• [WHAT YOU ARE ASKED TO DO]: Take the entries that follow and return exactly the lines from the one holding "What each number" through the one holding "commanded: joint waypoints", both included. Nothing else is needed.

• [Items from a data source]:
BEGIN

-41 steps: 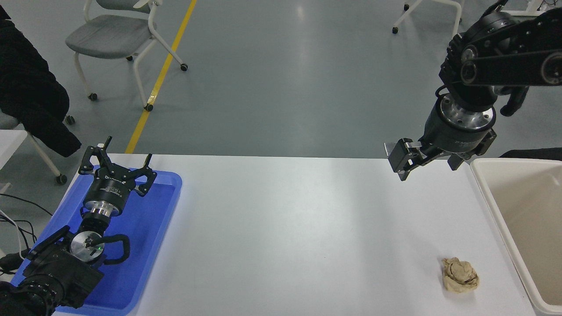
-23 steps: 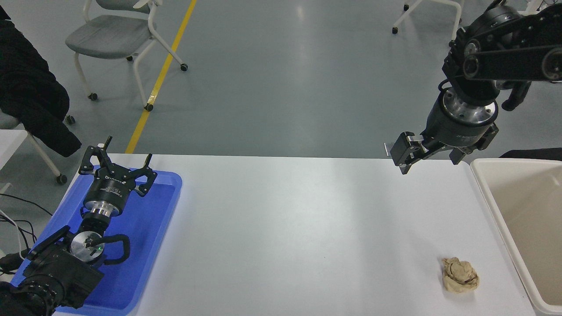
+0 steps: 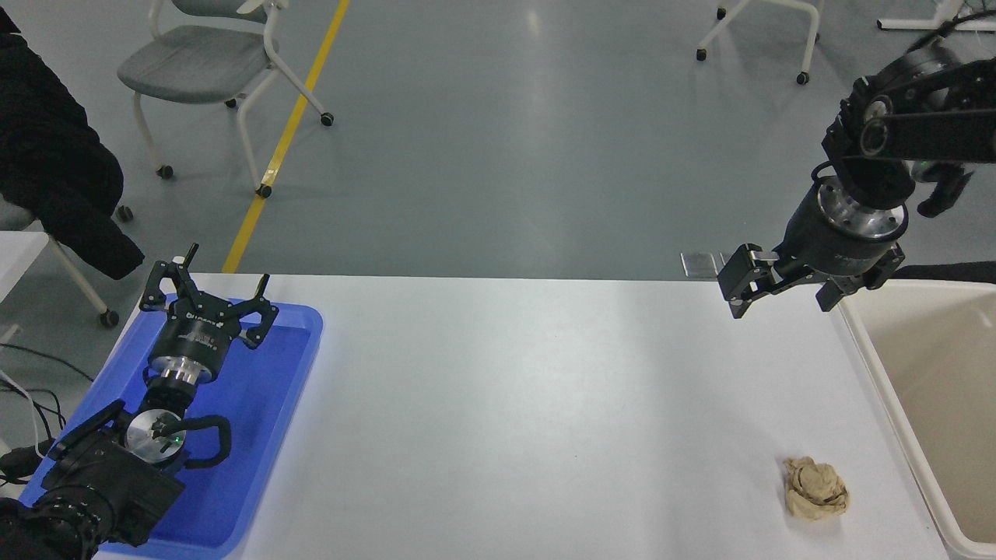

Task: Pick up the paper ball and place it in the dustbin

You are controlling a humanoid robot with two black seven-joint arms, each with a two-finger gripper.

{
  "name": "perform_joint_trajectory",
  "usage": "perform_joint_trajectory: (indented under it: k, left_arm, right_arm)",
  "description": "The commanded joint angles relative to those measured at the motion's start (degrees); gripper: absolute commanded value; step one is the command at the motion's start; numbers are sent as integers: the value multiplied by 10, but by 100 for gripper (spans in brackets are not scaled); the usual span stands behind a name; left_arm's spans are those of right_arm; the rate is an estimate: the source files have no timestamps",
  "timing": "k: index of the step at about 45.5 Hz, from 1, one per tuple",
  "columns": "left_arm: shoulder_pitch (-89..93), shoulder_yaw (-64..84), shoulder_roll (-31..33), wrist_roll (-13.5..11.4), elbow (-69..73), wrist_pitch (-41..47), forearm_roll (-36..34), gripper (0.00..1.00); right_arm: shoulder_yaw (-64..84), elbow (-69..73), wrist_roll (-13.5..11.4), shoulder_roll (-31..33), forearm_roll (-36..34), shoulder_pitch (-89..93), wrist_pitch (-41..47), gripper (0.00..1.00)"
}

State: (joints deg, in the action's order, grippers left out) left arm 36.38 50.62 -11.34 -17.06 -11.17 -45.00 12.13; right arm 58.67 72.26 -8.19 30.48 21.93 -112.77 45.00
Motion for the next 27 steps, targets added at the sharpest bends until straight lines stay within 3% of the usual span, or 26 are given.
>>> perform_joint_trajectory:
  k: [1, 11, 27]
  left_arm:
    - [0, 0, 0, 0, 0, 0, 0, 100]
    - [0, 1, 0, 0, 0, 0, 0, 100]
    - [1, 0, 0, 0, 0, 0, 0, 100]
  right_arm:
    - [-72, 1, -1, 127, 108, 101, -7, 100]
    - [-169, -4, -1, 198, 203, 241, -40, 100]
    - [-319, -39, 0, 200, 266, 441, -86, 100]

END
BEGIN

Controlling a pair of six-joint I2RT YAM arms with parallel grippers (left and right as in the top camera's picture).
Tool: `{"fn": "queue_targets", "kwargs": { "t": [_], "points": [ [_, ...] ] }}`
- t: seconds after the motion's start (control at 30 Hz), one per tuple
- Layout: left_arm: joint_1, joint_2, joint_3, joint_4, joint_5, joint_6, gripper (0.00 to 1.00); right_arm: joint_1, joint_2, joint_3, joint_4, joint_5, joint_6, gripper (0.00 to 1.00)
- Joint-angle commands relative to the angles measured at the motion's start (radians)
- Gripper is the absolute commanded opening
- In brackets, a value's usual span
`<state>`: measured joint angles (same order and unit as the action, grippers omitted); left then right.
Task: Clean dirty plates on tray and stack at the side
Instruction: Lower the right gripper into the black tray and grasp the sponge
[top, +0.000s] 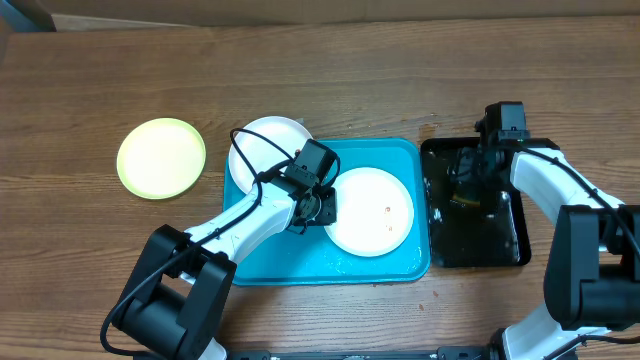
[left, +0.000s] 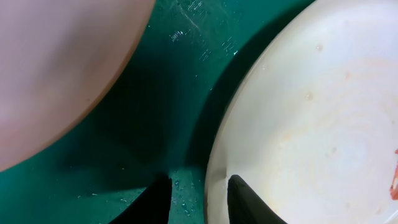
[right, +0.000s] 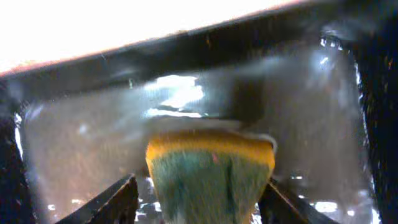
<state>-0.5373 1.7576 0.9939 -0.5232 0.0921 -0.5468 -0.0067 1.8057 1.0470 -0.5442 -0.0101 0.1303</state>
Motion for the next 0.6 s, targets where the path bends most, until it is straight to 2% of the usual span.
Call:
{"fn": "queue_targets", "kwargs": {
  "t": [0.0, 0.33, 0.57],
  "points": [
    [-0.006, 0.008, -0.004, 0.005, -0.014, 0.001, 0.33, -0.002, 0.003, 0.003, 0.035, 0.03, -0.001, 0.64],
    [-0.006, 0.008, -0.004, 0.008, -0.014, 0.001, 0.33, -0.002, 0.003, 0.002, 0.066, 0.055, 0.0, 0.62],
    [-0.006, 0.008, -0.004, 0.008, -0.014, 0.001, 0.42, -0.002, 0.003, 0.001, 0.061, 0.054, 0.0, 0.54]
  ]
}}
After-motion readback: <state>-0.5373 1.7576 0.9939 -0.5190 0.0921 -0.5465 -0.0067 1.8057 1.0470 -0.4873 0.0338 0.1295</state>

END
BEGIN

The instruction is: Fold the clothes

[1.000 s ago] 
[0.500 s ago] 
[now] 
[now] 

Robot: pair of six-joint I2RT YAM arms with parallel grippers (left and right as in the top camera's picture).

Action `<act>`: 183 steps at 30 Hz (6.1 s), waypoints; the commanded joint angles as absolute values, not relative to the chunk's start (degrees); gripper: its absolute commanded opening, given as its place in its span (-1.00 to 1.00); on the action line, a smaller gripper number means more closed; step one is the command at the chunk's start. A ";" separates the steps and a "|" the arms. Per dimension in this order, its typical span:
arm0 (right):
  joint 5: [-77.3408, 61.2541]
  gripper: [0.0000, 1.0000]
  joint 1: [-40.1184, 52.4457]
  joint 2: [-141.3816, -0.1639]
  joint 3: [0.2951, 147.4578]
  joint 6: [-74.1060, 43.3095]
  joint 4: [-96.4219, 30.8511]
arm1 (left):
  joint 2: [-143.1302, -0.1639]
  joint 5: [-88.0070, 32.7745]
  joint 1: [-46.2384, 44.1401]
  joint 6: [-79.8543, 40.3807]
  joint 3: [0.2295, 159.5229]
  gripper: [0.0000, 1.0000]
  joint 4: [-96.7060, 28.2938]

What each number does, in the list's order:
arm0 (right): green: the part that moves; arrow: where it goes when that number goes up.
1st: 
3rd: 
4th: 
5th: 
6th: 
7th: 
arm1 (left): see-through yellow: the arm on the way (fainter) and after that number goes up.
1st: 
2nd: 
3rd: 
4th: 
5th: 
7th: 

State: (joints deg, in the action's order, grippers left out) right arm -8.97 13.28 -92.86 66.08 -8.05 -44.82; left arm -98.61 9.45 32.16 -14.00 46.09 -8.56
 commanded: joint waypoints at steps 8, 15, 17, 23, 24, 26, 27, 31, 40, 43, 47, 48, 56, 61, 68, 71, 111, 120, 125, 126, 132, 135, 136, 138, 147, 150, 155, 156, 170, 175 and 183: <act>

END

• [SOLVED EXERCISE]:
What each number does, in the list's order:
arm0 (right): green: the part that moves; arrow: where it goes when that number goes up.
1st: 
3rd: 
4th: 
5th: 
6th: 
7th: 
arm1 (left): see-through yellow: the arm on the way (fainter) and after that number goes up.
1st: 
2nd: 
3rd: 
4th: 
5th: 
7th: 

State: (joints deg, in the action's order, grippers left out) right arm -8.97 13.28 -92.86 66.08 -8.05 -44.82; left arm -98.61 9.45 32.16 -14.00 46.09 -8.56
 commanded: joint waypoints at steps 8, 15, 17, 23, 24, 26, 27, 31, 40, 43, 47, 48, 56, 61, 68, 71, 111, 120, 125, 126, 132, 135, 136, 138, 147, 150, 155, 156, 170, 175 and 183: <act>

The exercise was answered in full.